Commuting patterns by Welsh local authority

Last update
27 March 2019 27 March 2019

Next update
March 2020

Publishing organisation
Welsh Government

Source 1
Annual Population Survey, Office for National Statistics

Contact email

National Statistics

Lowest level of geographical disaggregation
Local authorities

Geographical coverage

Languages covered
English only

Data licensing
You may use and re-use this data free of charge in any format or medium, under the terms of the Open Government License - see

General description
This dataset provides information on commuting patterns by local authority in Wales and flows between Wales and the rest of the UK.

Data collection and calculation
ONS have reweighted the APS to take account of population data from the 2011 Census. Therefore, all estimates from quarter 4 of 2004 to quarter 3 of 2014 have been revised.

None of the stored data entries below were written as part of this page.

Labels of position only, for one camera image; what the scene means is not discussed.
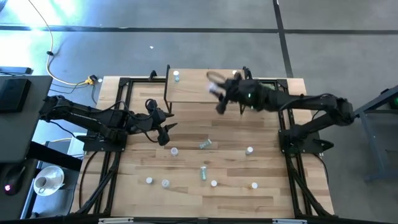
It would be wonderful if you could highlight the flat black device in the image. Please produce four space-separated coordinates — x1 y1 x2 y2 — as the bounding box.
0 65 34 76

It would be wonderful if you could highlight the black aluminium rig frame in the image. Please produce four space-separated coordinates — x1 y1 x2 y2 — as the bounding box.
73 76 335 218

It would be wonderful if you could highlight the wooden shelf black metal frame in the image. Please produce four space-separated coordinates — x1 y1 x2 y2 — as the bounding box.
163 64 249 115

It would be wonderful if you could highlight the dark grey desk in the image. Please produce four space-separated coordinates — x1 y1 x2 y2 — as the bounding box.
0 74 53 164

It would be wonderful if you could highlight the yellow cable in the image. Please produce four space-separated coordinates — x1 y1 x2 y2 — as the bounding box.
27 0 91 86

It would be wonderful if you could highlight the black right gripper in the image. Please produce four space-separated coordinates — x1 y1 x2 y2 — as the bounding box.
215 75 261 115

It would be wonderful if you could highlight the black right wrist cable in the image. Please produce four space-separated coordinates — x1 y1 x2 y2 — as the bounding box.
206 70 227 86

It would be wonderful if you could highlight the white cup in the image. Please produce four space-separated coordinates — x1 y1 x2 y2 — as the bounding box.
35 175 51 191

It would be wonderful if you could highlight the black computer mouse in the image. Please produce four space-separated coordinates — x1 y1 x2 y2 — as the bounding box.
2 166 27 197

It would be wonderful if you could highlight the white bracket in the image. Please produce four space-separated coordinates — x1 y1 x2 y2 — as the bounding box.
272 218 308 224
98 217 135 224

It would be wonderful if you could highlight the grey metal side table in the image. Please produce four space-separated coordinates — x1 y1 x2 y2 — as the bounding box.
353 85 398 183

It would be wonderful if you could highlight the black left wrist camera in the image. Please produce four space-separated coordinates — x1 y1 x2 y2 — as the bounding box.
149 108 167 126

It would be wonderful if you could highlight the black desk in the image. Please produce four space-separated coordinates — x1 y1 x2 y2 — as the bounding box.
0 141 83 224

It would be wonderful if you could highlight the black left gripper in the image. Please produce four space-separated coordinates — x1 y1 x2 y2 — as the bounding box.
125 106 178 147

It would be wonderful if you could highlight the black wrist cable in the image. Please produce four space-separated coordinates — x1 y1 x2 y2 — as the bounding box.
206 70 227 86
105 98 162 144

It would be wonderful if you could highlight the white power box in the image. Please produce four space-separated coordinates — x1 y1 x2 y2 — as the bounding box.
66 133 88 157

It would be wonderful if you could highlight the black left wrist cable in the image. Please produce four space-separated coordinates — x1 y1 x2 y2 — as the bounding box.
105 98 162 144

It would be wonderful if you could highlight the black box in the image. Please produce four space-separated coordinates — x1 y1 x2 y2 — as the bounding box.
0 77 32 113

The Annual Population Survey, which includes the WLLFS, is an annual sample survey of households living at private addresses in the UK. The annual survey uses results from those sampled for the main quarterly Labour Force Survey and since 2001 additional persons have been sampled on an annual basis to provide a more robust (boosted) annual dataset across the UK, with estimates subject to much lower sampling variability. For Wales, the data are now based on an enhanced sample (around 350 per cent larger) compared to earlier years.

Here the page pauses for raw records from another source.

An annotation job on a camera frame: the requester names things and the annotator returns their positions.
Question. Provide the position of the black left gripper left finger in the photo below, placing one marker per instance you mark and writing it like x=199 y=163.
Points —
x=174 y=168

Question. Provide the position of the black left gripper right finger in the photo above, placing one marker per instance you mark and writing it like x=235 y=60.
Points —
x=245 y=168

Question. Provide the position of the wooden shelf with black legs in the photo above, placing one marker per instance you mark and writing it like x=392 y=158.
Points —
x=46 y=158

The additional persons sampled in the APS are based on four waves, over four years of the survey. For the first wave, the response rate in Wales is around 60%, with around 75% of these remaining by the fourth wave. In total, approaching 20,000 households are sampled each year for the APS in Wales.
The APS relates to calendar years, whereas the WLLFS used the year ending in February. Therefore values for 2001 to 2003 relate to the years ending February 2002, February 2003 and February 2004. Subsequent values relate to calendar years.

Frequency of publication

Data reference periods
2001 to 2018

Users, uses and context
We believe the key users of commuting in Wales statistics are:
Ministers and the Members Research Service in the National Assembly for Wales;
Other areas of the Welsh Government;
Welsh Local Authorities
Other government departments;
Students, academics and universities;
Individual citizens and private companies.
The statistics are used in a variety of ways. Some examples of the uses include: Advice to Ministers; Research and general background material;
To inform debate in the National Assembly for Wales and beyond.

Revisions information
In March 2019, the Annual Population Survey data has been revised back to 2012, due to taking on board the latest population estimates.

Statistical quality
As the LFS/APS is a sample survey all estimates are subject to sampling variability. This is because the sample selected is one of only a very large number of possible samples that could have been drawn from the population. Standard errors (SEs) are commonly used as indicators of the extent to which the estimate based on a sample differs from the true population value. The larger the standard error, the less precise the estimate is. Coefficients of variation (CV) give the standard error as a proportion of the
estimate itself.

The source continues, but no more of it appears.